> [Task objective] Take the lines from the beginning of the data below through the line holding "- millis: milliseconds" and return exactly those.

++++++++++++++++++++

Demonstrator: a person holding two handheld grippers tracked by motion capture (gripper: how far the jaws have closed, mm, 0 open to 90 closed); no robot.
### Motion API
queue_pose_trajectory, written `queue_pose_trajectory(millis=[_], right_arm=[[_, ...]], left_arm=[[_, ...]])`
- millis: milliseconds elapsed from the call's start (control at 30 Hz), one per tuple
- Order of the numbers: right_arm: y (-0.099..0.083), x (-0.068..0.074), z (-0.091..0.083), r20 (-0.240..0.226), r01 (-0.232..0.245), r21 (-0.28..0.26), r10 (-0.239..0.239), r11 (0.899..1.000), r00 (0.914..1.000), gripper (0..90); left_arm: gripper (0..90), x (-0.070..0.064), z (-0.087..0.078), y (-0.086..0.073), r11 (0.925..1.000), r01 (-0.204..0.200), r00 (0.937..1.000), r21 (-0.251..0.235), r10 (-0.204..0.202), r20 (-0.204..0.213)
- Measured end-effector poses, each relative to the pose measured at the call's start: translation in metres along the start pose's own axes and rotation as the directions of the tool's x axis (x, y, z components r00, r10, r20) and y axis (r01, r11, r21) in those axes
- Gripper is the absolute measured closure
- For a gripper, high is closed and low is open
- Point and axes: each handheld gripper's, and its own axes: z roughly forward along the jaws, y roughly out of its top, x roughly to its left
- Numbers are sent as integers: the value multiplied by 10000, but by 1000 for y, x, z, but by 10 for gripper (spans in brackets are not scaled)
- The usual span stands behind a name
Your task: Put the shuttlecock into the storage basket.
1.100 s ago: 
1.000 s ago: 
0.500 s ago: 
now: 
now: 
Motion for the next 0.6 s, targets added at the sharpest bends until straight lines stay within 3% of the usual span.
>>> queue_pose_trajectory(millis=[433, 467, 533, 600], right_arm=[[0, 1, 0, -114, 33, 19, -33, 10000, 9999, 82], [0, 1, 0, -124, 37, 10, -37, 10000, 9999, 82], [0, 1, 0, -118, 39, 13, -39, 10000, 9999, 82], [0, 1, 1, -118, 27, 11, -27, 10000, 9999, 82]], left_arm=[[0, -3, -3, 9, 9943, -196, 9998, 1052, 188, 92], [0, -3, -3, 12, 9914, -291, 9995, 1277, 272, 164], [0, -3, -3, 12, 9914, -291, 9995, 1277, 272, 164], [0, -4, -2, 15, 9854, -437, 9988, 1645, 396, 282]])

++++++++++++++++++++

> [Completed exercise]
Demonstrator: a person holding two handheld grippers tracked by motion capture (gripper: how far the jaws have closed, mm, 0 open to 90 closed); no robot.
### Motion API
queue_pose_trajectory, written `queue_pose_trajectory(millis=[_], right_arm=[[_, ...]], left_arm=[[_, ...]])`
- millis: milliseconds elapsed from the call's start (control at 30 Hz), one per tuple

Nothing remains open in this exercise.